TASK REQUIREMENTS:
Where does the word "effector" appear in the entries below? Copy each line that holds it.

(Stored data)
- - - - -

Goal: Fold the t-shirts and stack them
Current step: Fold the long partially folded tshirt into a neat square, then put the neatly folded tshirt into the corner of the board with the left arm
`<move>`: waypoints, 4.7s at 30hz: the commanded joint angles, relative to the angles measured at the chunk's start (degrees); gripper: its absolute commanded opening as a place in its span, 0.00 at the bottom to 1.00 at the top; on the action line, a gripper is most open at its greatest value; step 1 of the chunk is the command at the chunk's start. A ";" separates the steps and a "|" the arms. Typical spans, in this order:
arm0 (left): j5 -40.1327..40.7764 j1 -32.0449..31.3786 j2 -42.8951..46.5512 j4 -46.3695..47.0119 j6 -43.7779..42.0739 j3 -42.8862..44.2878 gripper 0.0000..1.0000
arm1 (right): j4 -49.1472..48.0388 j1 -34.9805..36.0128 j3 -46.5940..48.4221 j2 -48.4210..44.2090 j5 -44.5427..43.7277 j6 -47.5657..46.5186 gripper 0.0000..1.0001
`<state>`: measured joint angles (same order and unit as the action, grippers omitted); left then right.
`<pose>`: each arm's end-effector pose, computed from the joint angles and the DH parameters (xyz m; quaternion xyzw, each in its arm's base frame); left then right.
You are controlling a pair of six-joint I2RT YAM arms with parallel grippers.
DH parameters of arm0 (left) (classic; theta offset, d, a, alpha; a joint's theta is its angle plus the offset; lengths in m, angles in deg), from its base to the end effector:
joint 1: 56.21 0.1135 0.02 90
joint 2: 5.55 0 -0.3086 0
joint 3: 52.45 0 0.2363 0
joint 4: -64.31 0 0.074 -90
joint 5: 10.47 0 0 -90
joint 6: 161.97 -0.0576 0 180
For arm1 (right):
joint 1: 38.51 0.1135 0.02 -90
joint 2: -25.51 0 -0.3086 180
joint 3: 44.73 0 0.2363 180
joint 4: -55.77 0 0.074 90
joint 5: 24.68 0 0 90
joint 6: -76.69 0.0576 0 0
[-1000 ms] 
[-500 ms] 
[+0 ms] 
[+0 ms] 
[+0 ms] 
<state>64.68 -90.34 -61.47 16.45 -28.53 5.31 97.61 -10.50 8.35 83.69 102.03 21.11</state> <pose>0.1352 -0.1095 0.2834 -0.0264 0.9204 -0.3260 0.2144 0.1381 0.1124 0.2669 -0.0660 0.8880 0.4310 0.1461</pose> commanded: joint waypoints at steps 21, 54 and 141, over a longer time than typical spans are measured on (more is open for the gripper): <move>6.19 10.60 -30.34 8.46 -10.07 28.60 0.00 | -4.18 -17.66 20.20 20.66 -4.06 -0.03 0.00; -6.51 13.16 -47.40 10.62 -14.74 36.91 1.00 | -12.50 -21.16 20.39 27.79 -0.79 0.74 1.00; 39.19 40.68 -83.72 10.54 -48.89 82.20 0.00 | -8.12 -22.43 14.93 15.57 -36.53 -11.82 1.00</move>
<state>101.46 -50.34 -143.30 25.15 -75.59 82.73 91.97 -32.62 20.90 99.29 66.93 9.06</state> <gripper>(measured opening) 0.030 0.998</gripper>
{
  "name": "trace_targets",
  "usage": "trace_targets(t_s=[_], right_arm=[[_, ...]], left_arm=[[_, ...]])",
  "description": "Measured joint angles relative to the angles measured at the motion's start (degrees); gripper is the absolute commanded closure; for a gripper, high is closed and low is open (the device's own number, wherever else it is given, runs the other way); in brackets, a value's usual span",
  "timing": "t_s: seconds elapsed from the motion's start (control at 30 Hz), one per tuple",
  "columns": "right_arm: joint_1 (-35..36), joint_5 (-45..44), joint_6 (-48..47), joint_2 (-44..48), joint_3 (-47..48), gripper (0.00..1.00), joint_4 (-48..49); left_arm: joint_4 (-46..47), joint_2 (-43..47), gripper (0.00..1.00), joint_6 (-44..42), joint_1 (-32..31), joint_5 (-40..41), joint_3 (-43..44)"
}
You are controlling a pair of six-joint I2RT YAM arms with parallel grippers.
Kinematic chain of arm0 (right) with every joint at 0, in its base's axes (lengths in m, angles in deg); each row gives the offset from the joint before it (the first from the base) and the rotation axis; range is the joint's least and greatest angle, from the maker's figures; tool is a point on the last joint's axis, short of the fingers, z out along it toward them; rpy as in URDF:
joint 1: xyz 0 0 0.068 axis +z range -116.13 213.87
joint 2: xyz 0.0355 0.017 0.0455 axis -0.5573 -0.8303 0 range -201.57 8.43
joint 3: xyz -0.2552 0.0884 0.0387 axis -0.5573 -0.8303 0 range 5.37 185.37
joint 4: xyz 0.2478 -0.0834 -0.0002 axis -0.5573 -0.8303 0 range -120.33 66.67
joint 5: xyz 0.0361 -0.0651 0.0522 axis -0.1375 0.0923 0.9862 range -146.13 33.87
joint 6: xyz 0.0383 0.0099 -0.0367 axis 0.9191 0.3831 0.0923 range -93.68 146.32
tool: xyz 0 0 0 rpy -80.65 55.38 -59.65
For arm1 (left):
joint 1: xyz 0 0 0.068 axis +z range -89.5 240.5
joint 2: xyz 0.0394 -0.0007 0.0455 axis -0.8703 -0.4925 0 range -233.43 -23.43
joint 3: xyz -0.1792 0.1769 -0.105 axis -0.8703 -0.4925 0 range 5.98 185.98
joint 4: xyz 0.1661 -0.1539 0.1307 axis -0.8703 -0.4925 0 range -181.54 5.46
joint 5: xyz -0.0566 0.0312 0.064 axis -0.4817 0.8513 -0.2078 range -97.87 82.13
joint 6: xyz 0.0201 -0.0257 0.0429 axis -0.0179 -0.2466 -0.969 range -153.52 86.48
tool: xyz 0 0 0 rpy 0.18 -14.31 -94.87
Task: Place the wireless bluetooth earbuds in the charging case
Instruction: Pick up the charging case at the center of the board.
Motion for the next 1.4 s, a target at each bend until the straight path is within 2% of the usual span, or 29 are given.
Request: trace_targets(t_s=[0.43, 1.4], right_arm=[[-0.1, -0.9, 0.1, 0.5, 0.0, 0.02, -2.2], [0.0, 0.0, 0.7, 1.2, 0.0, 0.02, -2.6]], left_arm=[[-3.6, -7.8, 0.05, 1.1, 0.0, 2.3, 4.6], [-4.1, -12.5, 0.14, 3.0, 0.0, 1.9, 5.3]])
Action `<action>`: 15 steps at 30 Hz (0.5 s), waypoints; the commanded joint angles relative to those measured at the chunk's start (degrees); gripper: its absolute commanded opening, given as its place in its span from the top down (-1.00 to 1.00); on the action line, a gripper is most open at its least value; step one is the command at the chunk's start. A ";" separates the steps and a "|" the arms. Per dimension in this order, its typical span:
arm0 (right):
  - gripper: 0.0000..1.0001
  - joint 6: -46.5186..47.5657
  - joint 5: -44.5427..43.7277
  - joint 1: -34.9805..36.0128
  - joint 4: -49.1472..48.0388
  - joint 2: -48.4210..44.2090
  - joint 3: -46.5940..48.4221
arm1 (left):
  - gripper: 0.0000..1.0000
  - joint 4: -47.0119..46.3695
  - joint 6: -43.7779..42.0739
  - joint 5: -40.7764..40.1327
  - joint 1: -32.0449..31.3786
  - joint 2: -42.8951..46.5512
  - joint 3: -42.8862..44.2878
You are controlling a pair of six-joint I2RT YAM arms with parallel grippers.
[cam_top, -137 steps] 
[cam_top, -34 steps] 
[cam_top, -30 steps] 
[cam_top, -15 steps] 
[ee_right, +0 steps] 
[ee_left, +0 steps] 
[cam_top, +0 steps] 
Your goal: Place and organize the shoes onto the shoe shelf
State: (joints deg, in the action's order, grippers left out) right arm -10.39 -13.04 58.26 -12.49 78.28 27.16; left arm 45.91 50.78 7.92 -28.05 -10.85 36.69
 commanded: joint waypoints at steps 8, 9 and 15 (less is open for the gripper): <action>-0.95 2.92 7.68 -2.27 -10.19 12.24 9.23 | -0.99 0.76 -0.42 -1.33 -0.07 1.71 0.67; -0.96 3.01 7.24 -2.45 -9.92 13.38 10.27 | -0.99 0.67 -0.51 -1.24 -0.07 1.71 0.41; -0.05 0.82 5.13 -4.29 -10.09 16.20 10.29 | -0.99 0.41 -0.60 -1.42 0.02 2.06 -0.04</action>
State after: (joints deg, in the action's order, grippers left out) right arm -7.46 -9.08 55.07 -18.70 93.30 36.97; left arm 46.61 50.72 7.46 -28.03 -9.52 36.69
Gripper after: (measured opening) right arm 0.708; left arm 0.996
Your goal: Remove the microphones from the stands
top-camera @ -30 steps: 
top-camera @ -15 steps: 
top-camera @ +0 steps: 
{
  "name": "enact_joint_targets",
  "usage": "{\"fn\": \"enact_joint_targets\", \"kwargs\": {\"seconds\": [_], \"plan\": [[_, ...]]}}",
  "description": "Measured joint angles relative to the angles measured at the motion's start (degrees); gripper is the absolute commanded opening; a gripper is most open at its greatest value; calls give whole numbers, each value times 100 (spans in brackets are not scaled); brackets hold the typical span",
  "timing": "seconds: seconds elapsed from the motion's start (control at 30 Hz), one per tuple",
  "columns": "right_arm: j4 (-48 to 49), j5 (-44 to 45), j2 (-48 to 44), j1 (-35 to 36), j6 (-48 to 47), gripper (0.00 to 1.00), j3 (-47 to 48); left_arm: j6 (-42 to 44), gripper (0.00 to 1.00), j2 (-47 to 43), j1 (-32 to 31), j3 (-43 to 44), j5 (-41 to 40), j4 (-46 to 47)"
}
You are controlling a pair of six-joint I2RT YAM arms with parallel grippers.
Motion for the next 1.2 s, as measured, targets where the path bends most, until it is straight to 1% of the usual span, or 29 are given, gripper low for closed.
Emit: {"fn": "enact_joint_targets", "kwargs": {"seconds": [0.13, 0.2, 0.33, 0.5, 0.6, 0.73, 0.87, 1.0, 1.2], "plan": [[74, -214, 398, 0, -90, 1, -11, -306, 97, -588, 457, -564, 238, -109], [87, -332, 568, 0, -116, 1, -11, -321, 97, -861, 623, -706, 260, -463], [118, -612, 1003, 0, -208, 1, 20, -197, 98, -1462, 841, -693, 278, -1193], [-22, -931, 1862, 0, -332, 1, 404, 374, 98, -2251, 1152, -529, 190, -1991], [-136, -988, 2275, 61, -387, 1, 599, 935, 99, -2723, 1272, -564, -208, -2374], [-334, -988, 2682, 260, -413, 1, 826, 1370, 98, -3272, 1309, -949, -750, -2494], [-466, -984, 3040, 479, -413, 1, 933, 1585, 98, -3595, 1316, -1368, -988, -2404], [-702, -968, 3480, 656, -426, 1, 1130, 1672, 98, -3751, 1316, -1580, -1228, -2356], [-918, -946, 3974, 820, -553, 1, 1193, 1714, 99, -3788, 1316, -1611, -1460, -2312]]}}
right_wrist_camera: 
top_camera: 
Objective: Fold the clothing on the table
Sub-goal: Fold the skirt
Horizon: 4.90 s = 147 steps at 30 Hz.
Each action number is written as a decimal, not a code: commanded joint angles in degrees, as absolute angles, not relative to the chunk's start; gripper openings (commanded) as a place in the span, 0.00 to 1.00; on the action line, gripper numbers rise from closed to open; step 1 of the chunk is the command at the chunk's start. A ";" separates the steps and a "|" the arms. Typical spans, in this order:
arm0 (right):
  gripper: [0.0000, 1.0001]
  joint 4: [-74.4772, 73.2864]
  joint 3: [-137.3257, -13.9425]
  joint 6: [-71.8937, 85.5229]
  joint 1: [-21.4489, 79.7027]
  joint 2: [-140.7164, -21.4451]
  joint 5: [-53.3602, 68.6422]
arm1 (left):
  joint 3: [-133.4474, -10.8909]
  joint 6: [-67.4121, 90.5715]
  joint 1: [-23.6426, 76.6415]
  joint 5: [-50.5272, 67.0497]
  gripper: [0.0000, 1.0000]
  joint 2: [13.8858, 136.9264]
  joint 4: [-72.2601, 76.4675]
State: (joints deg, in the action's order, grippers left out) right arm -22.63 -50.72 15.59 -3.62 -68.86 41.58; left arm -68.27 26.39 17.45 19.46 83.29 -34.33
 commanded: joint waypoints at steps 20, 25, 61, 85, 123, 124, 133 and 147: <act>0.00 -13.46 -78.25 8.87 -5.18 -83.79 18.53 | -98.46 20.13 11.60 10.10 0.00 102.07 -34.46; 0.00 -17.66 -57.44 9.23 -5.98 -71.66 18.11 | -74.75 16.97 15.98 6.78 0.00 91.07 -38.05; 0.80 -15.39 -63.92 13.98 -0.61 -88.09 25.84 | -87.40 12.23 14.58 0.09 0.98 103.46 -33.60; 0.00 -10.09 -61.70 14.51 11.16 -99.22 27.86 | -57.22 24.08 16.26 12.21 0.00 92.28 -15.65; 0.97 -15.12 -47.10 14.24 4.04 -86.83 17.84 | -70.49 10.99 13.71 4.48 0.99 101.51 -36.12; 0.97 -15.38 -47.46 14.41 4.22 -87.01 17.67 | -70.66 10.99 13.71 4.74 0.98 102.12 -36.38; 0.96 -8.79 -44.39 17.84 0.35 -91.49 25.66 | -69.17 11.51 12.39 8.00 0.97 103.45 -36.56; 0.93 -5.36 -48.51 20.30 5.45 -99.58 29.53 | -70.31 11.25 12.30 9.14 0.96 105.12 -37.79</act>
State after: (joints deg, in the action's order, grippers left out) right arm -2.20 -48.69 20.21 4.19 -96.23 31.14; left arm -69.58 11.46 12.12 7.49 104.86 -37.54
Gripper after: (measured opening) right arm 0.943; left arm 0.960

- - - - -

SOLUTION:
`<pose>`: each arm's end-effector pose, computed from the joint angles and the DH parameters (xyz m; quaternion xyzw, each in its arm's base frame); left then right.
DH parameters of arm0 (left) (classic; theta offset, d, a, alpha; a joint's theta is its angle plus the offset; lengths in m, angles in deg), from its base to the end effector:

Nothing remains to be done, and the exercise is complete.